=== Collected material ===

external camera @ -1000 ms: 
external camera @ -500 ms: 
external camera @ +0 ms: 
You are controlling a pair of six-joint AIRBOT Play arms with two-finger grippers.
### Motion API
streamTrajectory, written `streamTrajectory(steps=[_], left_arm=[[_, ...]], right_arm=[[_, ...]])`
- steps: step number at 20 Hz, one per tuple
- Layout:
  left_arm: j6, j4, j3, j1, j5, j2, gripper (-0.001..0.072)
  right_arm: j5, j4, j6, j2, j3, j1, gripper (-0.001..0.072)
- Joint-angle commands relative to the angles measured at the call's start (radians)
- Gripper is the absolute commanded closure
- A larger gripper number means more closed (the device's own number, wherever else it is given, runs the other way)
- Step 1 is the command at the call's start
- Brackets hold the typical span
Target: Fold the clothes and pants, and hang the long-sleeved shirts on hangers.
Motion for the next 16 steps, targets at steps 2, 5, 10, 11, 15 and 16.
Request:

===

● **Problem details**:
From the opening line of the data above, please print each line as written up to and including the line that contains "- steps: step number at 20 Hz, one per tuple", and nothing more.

● **Task output**:
external camera @ -1000 ms: 
external camera @ -500 ms: 
external camera @ +0 ms: 
You are controlling a pair of six-joint AIRBOT Play arms with two-finger grippers.
### Motion API
streamTrajectory, written `streamTrajectory(steps=[_], left_arm=[[_, ...]], right_arm=[[_, ...]])`
- steps: step number at 20 Hz, one per tuple

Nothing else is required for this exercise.